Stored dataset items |
===============

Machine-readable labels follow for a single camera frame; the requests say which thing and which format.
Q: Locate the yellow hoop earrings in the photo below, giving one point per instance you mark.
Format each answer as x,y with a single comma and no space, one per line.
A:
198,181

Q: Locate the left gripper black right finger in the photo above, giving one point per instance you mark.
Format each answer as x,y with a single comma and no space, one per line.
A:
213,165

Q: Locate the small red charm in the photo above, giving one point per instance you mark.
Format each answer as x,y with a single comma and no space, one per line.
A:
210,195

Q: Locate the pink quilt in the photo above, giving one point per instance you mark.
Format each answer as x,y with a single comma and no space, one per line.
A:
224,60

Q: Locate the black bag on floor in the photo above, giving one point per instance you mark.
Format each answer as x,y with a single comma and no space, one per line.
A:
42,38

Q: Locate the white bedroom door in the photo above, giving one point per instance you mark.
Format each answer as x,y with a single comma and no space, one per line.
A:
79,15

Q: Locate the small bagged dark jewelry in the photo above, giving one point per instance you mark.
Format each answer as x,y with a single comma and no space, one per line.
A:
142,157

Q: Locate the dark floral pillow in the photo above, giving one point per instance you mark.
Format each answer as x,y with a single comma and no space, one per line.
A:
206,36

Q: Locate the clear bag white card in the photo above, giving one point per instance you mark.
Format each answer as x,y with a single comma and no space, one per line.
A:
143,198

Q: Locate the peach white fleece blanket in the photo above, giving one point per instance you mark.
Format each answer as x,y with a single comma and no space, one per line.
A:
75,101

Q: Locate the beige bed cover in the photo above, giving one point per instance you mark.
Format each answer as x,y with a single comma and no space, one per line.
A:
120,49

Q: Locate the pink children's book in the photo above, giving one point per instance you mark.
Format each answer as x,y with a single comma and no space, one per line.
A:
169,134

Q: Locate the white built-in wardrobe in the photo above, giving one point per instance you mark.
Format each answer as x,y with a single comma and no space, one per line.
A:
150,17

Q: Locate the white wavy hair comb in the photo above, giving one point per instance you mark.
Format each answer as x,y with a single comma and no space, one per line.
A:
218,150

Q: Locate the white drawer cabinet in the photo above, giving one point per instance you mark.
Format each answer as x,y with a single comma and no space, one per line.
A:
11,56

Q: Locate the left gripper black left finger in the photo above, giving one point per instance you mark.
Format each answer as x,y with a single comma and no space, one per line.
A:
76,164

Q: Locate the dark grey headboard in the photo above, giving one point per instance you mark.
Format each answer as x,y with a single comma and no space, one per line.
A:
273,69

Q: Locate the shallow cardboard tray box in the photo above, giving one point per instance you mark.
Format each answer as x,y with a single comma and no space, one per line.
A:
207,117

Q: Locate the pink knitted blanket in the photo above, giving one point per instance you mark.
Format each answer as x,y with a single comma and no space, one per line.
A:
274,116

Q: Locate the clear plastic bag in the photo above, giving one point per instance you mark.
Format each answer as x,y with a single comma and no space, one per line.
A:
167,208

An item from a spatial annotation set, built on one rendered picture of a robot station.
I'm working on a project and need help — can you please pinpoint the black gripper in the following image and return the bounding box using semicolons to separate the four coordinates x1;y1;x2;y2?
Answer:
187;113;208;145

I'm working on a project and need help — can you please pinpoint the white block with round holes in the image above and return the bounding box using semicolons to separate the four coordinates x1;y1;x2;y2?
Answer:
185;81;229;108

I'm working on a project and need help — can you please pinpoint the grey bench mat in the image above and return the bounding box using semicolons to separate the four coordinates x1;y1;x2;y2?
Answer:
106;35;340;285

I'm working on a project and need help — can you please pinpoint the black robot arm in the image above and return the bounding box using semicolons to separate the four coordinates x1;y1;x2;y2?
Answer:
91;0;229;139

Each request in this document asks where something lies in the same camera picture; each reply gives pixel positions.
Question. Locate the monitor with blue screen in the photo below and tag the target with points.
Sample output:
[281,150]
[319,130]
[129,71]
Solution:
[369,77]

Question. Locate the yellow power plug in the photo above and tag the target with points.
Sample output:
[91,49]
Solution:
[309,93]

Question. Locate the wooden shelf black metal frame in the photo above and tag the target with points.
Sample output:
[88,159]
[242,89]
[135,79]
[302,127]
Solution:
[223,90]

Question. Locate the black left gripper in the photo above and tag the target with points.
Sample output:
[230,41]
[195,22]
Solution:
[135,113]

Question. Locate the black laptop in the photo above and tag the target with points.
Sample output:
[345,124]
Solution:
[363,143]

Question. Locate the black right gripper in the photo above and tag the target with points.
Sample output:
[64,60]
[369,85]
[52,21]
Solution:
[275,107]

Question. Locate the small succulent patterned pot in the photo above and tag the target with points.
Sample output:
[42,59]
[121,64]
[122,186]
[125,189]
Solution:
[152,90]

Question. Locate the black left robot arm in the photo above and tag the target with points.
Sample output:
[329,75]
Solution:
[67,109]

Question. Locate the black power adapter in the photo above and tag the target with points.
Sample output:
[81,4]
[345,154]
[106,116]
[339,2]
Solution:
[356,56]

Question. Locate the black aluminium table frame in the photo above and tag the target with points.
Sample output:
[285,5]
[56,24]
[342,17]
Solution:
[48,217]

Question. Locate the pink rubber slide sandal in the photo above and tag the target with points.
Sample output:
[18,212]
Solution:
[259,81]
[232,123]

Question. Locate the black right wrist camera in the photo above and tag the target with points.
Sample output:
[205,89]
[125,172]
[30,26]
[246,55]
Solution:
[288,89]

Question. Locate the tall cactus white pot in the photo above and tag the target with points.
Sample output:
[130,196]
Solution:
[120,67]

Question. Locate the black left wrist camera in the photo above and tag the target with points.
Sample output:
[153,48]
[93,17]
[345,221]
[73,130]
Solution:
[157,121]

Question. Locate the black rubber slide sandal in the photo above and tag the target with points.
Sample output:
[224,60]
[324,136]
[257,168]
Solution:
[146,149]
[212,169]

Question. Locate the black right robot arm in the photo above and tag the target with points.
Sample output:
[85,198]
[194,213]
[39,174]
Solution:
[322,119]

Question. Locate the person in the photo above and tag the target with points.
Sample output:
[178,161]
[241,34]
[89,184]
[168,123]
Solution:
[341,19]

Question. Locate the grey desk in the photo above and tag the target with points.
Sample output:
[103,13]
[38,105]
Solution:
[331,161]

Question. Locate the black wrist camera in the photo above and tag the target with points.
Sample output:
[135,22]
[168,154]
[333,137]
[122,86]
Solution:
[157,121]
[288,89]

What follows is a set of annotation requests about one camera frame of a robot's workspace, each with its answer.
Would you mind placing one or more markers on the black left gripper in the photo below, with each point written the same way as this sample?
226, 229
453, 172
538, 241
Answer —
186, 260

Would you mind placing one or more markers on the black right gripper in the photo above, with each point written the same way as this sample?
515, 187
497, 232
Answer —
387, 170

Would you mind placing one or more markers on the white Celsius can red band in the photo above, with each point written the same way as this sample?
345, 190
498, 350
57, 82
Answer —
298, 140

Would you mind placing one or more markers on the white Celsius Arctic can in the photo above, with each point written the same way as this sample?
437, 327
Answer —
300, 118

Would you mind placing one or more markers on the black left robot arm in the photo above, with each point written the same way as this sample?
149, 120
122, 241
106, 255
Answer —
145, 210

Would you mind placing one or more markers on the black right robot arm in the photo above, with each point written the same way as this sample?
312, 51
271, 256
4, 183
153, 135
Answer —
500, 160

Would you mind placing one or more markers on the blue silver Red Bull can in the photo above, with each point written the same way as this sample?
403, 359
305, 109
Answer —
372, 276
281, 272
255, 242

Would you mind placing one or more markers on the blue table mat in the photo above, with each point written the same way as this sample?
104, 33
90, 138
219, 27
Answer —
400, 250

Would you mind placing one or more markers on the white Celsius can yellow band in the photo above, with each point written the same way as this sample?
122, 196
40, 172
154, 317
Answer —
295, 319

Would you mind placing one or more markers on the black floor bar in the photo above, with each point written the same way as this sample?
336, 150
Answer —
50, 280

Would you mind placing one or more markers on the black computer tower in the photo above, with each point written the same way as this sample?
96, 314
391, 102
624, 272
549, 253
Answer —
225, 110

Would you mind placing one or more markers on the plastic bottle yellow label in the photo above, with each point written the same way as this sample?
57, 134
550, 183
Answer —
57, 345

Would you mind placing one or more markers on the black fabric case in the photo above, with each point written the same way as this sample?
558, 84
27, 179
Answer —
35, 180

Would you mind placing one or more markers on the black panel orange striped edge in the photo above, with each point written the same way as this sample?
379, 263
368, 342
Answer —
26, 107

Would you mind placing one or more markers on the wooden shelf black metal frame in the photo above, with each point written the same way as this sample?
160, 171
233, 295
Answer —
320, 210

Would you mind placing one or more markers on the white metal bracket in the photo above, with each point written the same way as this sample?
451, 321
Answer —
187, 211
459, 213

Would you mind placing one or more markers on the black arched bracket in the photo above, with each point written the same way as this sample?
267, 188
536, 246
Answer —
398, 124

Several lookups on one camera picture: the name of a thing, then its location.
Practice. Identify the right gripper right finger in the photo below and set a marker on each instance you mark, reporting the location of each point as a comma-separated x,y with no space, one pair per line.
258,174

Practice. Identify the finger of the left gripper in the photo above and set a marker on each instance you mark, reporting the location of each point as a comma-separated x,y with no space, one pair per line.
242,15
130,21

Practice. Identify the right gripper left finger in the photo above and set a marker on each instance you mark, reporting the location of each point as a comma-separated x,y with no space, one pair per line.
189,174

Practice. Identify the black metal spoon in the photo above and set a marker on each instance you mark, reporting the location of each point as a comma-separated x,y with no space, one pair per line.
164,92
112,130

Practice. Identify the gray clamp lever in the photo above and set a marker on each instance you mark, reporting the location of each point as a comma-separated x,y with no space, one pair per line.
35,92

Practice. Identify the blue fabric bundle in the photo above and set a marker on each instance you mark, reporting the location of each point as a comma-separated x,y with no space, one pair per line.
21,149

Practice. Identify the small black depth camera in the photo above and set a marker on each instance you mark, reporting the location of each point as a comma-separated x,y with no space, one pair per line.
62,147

===============

THE PROBLEM | Each line above that contains the word "please" should be copied.

TASK OUTPUT |
I'm working on a project and need help — can you please pinpoint the black gripper in the following image and return the bounding box using semicolons to separate the four coordinates x1;y1;x2;y2?
I'm working on a project and need help — can you please pinpoint the white block with round holes in the image above and return the bounding box using semicolons to separate the four coordinates x1;y1;x2;y2?
I'm working on a project and need help — can you please pinpoint the grey bench mat in the image above and return the bounding box using semicolons to separate the four coordinates x1;y1;x2;y2?
I'm working on a project and need help — can you please pinpoint the black robot arm in the image above and return the bounding box using semicolons to separate the four coordinates x1;y1;x2;y2?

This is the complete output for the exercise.